> _Your instructions_
Print the entries verbatim, leaving out the images they contain.

[Data entries]
--*--

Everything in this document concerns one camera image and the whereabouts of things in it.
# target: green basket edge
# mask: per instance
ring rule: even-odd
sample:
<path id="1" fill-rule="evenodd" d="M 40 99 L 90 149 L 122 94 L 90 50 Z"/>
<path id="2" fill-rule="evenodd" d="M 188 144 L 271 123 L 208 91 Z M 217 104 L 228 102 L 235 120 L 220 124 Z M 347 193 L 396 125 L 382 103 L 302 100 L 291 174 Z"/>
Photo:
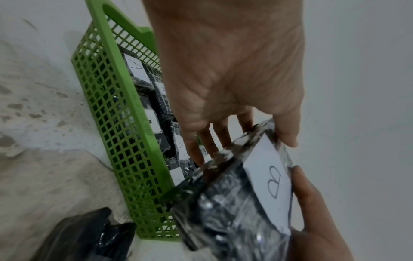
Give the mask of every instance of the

--*--

> _Output of the exercise_
Everything in this document concerns one camera image and the whereabouts of things in it.
# target: green basket edge
# mask: per instance
ring rule: even-odd
sample:
<path id="1" fill-rule="evenodd" d="M 40 99 L 90 149 L 122 94 L 90 50 Z"/>
<path id="2" fill-rule="evenodd" d="M 188 144 L 271 123 L 208 91 Z M 217 104 L 228 102 L 235 120 L 220 124 Z M 347 193 L 396 125 L 382 103 L 302 100 L 291 174 Z"/>
Photo:
Give the mask of every instance of the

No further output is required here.